**Exercise objective:**
The records that follow are to be transcribed word for word.

**Records provided:**
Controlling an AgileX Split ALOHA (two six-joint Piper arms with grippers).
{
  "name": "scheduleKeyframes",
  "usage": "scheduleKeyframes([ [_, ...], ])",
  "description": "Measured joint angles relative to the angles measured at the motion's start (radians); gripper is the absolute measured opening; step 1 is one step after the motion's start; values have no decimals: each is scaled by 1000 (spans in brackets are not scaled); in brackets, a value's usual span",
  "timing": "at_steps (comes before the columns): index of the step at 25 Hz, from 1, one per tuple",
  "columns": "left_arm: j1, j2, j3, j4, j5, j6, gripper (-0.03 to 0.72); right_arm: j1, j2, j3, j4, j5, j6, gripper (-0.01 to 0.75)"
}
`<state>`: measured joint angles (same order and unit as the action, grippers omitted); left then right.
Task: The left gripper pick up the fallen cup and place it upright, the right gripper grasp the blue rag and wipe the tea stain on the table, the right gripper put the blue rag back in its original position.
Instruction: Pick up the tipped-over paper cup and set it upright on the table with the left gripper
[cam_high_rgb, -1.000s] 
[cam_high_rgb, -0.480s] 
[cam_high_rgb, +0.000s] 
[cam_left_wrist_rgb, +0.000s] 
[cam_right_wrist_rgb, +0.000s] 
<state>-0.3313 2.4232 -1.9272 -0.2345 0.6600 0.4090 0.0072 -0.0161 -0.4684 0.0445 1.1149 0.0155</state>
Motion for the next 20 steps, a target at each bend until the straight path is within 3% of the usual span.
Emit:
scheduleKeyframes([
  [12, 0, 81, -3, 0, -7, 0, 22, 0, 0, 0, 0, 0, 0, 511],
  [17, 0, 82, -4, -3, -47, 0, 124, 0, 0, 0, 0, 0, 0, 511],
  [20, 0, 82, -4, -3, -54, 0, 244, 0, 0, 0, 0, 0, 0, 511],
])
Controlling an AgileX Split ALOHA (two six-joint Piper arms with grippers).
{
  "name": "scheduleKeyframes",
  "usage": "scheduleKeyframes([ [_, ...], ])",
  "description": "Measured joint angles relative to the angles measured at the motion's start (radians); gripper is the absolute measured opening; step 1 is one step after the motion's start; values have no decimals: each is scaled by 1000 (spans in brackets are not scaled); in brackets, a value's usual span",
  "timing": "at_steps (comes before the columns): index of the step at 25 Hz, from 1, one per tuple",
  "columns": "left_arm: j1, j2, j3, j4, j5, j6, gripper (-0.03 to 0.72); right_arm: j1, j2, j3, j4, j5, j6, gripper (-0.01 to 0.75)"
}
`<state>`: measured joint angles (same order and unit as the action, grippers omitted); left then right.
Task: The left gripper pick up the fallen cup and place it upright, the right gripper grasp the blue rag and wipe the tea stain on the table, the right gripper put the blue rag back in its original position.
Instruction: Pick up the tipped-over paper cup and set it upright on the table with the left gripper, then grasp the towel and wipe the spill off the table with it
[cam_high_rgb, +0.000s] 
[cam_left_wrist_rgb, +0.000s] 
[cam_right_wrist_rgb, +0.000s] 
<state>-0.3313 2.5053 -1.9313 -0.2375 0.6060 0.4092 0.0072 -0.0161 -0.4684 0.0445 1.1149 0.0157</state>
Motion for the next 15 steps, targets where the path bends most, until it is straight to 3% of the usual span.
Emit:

**Finished exercise:**
Controlling an AgileX Split ALOHA (two six-joint Piper arms with grippers).
{
  "name": "scheduleKeyframes",
  "usage": "scheduleKeyframes([ [_, ...], ])",
  "description": "Measured joint angles relative to the angles measured at the motion's start (radians); gripper is the absolute measured opening; step 1 is one step after the motion's start; values have no decimals: each is scaled by 1000 (spans in brackets are not scaled); in brackets, a value's usual span",
  "timing": "at_steps (comes before the columns): index of the step at 25 Hz, from 1, one per tuple",
  "columns": "left_arm: j1, j2, j3, j4, j5, j6, gripper (-0.03 to 0.72); right_arm: j1, j2, j3, j4, j5, j6, gripper (-0.01 to 0.75)"
}
`<state>`: measured joint angles (same order and unit as the action, grippers omitted); left then right.
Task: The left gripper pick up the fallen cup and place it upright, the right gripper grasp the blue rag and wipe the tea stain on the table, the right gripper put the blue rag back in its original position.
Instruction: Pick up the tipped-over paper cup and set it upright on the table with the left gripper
[cam_high_rgb, -1.000s] 
[cam_high_rgb, -0.480s] 
[cam_high_rgb, +0.000s] 
[cam_left_wrist_rgb, +0.000s] 
[cam_right_wrist_rgb, +0.000s] 
<state>-0.3313 2.4232 -1.9272 -0.2345 0.6600 0.4090 0.0072 -0.0161 -0.4684 0.0445 1.1149 0.0155</state>
Motion for the next 20 steps, a target at each bend until the straight path is within 3% of the usual span.
Emit:
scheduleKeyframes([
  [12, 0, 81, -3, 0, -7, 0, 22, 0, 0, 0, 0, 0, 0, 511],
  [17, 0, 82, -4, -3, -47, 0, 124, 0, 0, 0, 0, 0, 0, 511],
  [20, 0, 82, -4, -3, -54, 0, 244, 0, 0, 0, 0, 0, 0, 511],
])
Controlling an AgileX Split ALOHA (two six-joint Piper arms with grippers).
{
  "name": "scheduleKeyframes",
  "usage": "scheduleKeyframes([ [_, ...], ])",
  "description": "Measured joint angles relative to the angles measured at the motion's start (radians); gripper is the absolute measured opening; step 1 is one step after the motion's start; values have no decimals: each is scaled by 1000 (spans in brackets are not scaled); in brackets, a value's usual span",
  "timing": "at_steps (comes before the columns): index of the step at 25 Hz, from 1, one per tuple",
  "columns": "left_arm: j1, j2, j3, j4, j5, j6, gripper (-0.03 to 0.72); right_arm: j1, j2, j3, j4, j5, j6, gripper (-0.01 to 0.75)"
}
`<state>`: measured joint angles (same order and unit as the action, grippers omitted); left then right.
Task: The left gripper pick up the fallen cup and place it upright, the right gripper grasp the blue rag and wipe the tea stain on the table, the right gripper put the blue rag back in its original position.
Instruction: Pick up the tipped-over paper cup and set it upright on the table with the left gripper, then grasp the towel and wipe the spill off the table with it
[cam_high_rgb, +0.000s] 
[cam_left_wrist_rgb, +0.000s] 
[cam_right_wrist_rgb, +0.000s] 
<state>-0.3313 2.5053 -1.9313 -0.2375 0.6060 0.4092 0.0072 -0.0161 -0.4684 0.0445 1.1149 0.0157</state>
Motion for the next 15 steps, targets where the path bends most, until it is straight to 3% of the usual span.
Emit:

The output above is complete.